NFL, union continue labor talks
WASHINGTON -- Federally mediated negotiations between the NFL and the players' union have stretched 35 hours over five consecutive days -- and they aren't done.
The mediation is voluntary -- in theory, each side could walk away at any time -- yet it now appears very likely that the current round of talks will stretch through Thursday, which would make for a full week.
One indication: The union sent a memo Tuesday to let player agents know that their meeting that was supposed to happen Thursday in Indianapolis is being postponed because of the mediation.
Commissioner Roger Goodell, NFL Players Association executive director DeMaurice Smith and members of their bargaining teams met for about eight hours Tuesday at the Federal Mediation and Conciliation Service, a U.S. government agency.
All participants have been abiding by mediator George Cohen's request not to discuss the talks publicly.
"You guys will just speculate too much on whatever I say," Hillenmeyer said when he left.
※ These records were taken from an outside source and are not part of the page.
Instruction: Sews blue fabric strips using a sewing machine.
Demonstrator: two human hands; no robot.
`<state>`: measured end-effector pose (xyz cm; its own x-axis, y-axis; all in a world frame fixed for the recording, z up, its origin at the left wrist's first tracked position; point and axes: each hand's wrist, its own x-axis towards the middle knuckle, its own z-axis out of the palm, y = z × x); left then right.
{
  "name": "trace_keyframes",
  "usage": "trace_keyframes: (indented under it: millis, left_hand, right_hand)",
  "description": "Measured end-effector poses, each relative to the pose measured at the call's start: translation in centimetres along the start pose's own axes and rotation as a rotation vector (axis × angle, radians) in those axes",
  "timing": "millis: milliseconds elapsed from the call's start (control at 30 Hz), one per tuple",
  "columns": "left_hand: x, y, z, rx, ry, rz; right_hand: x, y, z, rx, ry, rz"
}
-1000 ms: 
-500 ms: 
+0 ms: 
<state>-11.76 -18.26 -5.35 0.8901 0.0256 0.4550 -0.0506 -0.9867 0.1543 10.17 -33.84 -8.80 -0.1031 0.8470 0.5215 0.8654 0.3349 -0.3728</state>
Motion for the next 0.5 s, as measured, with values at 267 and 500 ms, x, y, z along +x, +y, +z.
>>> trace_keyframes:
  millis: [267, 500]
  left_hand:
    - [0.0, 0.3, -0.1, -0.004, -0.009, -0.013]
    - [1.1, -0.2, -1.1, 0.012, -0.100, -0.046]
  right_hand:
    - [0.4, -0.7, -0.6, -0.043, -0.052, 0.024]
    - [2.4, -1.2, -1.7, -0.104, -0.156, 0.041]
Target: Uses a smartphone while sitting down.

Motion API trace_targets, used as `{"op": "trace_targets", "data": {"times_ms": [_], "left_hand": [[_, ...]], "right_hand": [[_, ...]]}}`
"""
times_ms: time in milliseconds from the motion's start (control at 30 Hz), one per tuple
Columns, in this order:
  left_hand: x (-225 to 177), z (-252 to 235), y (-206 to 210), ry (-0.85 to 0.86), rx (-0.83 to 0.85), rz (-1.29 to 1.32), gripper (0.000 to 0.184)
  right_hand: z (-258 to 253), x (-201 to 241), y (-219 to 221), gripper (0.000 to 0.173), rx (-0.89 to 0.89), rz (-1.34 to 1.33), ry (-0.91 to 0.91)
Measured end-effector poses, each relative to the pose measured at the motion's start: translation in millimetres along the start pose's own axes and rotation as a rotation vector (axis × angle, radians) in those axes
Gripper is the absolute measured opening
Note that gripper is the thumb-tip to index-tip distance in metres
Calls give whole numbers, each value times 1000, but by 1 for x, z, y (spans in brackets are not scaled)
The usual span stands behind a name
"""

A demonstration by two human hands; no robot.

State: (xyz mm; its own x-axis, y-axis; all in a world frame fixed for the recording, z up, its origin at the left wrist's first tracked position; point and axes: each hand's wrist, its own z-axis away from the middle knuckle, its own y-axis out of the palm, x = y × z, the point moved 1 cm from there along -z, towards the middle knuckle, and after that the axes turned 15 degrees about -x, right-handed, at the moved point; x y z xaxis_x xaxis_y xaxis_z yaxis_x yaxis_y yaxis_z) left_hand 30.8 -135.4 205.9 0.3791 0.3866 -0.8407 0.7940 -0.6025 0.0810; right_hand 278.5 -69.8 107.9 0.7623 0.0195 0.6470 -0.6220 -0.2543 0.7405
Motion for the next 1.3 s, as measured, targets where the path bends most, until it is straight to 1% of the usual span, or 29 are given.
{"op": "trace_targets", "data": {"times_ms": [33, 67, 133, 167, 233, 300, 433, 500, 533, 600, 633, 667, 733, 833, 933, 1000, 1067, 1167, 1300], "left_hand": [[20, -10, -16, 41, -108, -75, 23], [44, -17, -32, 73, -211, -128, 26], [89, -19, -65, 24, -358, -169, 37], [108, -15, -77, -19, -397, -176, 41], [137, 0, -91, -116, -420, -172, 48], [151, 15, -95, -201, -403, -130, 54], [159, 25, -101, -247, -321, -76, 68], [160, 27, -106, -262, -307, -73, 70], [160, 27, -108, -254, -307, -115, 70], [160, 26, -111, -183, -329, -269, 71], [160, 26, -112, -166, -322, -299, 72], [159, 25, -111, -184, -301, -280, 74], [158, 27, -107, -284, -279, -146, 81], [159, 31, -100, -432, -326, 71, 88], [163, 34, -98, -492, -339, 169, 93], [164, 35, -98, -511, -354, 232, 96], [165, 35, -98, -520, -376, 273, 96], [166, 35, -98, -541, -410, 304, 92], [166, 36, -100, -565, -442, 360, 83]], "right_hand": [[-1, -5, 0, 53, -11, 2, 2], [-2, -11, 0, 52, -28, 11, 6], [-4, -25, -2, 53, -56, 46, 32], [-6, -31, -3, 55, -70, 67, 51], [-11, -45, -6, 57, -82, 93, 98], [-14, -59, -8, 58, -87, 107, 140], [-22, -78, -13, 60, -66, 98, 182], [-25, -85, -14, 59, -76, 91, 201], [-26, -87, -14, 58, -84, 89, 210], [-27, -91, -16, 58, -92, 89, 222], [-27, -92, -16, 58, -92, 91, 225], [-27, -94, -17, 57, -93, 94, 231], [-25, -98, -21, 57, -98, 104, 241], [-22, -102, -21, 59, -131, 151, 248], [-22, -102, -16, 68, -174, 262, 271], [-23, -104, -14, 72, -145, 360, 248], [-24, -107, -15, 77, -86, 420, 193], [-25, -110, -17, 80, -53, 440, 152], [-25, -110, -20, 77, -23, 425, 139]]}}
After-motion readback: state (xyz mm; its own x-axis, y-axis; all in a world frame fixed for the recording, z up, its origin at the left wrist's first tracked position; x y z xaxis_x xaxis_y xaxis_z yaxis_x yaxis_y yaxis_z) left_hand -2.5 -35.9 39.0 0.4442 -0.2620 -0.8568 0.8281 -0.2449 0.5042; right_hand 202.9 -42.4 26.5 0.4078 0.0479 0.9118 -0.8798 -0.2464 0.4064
Union spokesman George Atallah wrote in an e-mail to The Associated Press: "Every report about what's happening in the room at this point is pure speculation."
After months of infrequent and sometimes contentious bargaining, the league and union have been communicating face-to-face since Friday.
They agreed to try mediation in a bid to find common ground before the current labor deal expires at the end of the day March 3. The union has said it believes team owners want to lock out the players as soon as the next day, which could threaten the 2011 season.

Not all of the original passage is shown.